Streptomyces coelicolor M1152 was maintained on mannitol soya flour (MS) solid medium (20 g soy flour, 20 g mannitol, and 20 g agar in 1 l tap water)23. To isolate genomic DNA, S. coelicolor M1152 wild-type strain and exconjugants were cultivated in TSB liquid medium for 3 days at 30 °C and 200 rpm. To obtain spores for conjugation, S. coelicolor M1152 was cultivated at 30 °C on MS solid medium for two to three weeks.

Escherichia coli strains were cultivated in LB medium supplemented with the appropriate antibiotics. The following antibiotics were used as selection markers: kanamycin (50 μg/ml), chloramphenicol (25 μg/ml), and nalidixic acid (25 μg/ml).

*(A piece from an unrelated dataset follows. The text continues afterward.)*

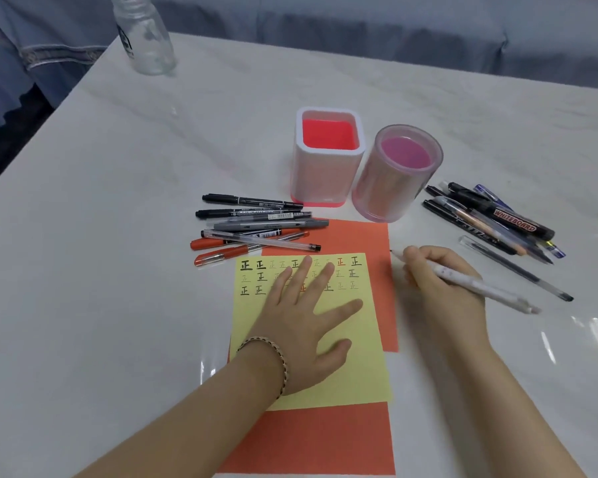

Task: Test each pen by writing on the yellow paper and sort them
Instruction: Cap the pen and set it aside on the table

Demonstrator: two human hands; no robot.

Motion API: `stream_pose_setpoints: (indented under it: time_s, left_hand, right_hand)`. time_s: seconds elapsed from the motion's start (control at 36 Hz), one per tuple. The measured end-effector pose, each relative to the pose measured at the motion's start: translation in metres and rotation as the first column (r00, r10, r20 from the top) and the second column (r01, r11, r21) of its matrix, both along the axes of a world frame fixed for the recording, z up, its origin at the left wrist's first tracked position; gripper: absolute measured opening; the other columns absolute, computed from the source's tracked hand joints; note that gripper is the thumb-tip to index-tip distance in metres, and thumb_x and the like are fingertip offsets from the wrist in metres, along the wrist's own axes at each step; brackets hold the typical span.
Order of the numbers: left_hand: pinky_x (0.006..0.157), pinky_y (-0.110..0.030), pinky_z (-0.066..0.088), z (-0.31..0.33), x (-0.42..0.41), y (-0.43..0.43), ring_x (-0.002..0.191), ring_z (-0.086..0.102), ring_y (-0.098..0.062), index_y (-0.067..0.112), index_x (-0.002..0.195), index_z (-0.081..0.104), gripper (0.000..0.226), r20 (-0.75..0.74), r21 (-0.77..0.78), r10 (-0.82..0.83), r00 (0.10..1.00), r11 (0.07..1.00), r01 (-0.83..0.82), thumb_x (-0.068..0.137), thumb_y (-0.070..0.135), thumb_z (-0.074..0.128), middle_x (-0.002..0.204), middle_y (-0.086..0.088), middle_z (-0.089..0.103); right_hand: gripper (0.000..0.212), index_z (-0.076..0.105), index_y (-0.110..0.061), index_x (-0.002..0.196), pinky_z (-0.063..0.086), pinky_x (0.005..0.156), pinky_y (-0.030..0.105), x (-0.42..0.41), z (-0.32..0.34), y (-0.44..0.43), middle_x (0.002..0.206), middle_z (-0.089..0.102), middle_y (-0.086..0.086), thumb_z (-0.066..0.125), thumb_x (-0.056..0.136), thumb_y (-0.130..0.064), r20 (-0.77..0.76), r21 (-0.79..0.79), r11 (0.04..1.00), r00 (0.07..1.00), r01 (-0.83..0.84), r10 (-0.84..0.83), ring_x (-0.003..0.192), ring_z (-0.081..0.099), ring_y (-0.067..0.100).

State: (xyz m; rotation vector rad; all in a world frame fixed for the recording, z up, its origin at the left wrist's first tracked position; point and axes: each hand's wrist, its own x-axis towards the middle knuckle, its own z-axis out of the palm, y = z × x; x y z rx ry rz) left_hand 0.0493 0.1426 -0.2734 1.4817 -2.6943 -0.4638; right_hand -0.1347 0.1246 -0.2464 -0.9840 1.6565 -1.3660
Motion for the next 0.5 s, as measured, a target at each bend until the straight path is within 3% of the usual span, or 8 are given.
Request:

Construction of capture vector pJB005EL for transformation-associated recombination (TAR) cloning in yeast.

The 119 bp dsDNA fragments were designed as shown in Figure 2 (5’-CTCGAGGCAGGATCACCGTGCAGGAGGCGACGGCTCGCATCGCTGACCTGGTCACCGGATCCCCAACCTTGGTCAGTCATGACCCACGAGCGTTAGAAGCAGGACTGTCTCGCCATATG-3’; restriction sites are underlined) and synthesized by GenScript, Piscataway, NJ, USA. The two restriction sites XhoI and NdeI were used to clone the synthetic DNA fragment into the same sites of the vector pCAP03-acc(3)IV7 yielding the capture vector pJB005EL. Prior to direct TAR cloning, the capture vector was digested with BamHI.

Figure 2. Cloning of the ClpC-containing BGC.

Figure 2.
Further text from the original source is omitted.